On Oct. 9, Judge April Perry ruled against the Trump administration’s deployment of National Guard troops to Chicago, citing that there was not substantial evidence of danger of rebellion. This decision was upheld by a federal court of appeals in Chicago this Thursday, allowing the National Guard to remain in Illinois but blocking their deployment in the city of Chicago.
This news comes in the wake of weeks of Immigration and Customs Enforcement (ICE) raids and violence against protestors, including tear gassing, pepper balls, protester arrests and a woman shot by Border Patrol in Brighton Park, Chicago, earlier this month.
The Trump administration has officially stated its reason for deploying National Guard troops as protecting ICE, Federal Protective Service (FPS) and other government personnel carrying out federal law, as well as protecting government property.
The Trump administration has argued that National Guard deployments are necessary to protect ICE operations as well as combat crime and demonstrations. For several weeks, Trump has proposed sending federal troops to Chicago, citing rampant crime that local officials are struggling to tackle, while Mayor Brandon Johnson has stated carjackings, murders and robberies are all down.
Attorney General of Illinois Kwame Rauol has, joined by the city of Chicago, filed a lawsuit against the Trump administration, asserting that the deployment of the national guard is unlawful under 10 U.S.C. § 12406, which permits federalization of a state’s National Guard only during times of invasion, rebellion or inability to enforce federal laws.
While the president upholds the deployment as lawful due to failure to enforce federal law in Chicago and danger of rebellion, Rauol argues that this is not the case, making the deployment unnecessary and unconstitutional. He stated that the presence of the National Guard would increase civil unrest and exacerbate existing tensions between civilians and law enforcement.

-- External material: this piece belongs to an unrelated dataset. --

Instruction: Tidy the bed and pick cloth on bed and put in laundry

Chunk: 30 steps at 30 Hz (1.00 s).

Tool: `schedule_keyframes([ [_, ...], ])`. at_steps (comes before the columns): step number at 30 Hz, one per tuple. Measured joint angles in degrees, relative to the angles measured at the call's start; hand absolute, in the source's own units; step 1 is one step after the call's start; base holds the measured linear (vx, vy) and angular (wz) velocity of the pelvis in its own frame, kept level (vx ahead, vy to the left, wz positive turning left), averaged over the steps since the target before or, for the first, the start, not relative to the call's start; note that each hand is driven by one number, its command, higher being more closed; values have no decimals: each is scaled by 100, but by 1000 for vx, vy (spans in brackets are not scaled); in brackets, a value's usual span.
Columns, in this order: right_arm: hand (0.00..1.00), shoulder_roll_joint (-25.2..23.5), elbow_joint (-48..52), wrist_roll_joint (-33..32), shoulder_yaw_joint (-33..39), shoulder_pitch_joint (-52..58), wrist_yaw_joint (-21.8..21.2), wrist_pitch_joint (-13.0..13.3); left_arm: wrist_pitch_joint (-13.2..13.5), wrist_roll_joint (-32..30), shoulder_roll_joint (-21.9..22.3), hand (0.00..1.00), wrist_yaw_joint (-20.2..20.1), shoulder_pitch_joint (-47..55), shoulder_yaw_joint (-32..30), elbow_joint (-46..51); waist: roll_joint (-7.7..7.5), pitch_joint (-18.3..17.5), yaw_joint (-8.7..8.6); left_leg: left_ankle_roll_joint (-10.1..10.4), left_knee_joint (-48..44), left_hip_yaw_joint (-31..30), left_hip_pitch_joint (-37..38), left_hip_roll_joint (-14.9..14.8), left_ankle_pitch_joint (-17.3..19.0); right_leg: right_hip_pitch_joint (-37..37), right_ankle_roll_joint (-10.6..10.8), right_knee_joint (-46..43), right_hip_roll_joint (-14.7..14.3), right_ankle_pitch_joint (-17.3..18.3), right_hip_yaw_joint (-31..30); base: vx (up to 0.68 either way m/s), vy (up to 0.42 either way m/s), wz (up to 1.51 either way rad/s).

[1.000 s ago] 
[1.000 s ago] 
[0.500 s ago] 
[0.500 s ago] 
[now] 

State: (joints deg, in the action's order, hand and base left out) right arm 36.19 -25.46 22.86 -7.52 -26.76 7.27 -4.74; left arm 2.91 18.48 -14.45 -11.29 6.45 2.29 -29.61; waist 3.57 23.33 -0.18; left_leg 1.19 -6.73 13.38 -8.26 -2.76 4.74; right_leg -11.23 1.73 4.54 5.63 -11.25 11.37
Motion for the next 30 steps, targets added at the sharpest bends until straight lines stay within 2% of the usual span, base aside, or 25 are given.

Speaking in support at a downtown courthouse where the lawsuit was reviewed on Oct. 9, Chicago Mayor Brandon Johnson stated, “It’s clear that this administration has demonstrated that it’s unwilling to work within the parameters of the Constitution. I believe that should be a concern for all of America.” Chicago residents have responded to the National Guard’s presence with staunch opposition, with hundreds taking to the streets to protest ICE raids and the National Guard.
U.S. District Judge April Perry ruled that the deployment be blocked until Oct. 23 in the Chicago area, citing it as unconstitutional in violation of the 10th Amendment, which grants powers not delegated to the federal government to states, and the 14th Amendment, ensuring due process. The three-judge panel from the seventh Circuit Court of Appeals, which upheld the ruling, rejected Trump’s claim of rebellion in Chicago on the grounds that mere political resistance does not constitute insurrection.
Under normal circumstances, the president is restricted from using the military as a domestic police force, but Trump has threatened to invoke the Insurrection Act, allowing the president to deploy troops when a state is unable to combat an insurrection or is unable to enforce the laws of the United States.
Future court decisions regarding these deployments will have a profound impact on the power of the president to use the military to enforce federal law. The threat of deployment has intensified growing fears among Chicagoans who are already wary of ICE raids in majority Latino neighborhoods and reflects a growing adversarial attitude between the federal government and democratic states and cities, with repeated federal intervention against the will of local officials and residents.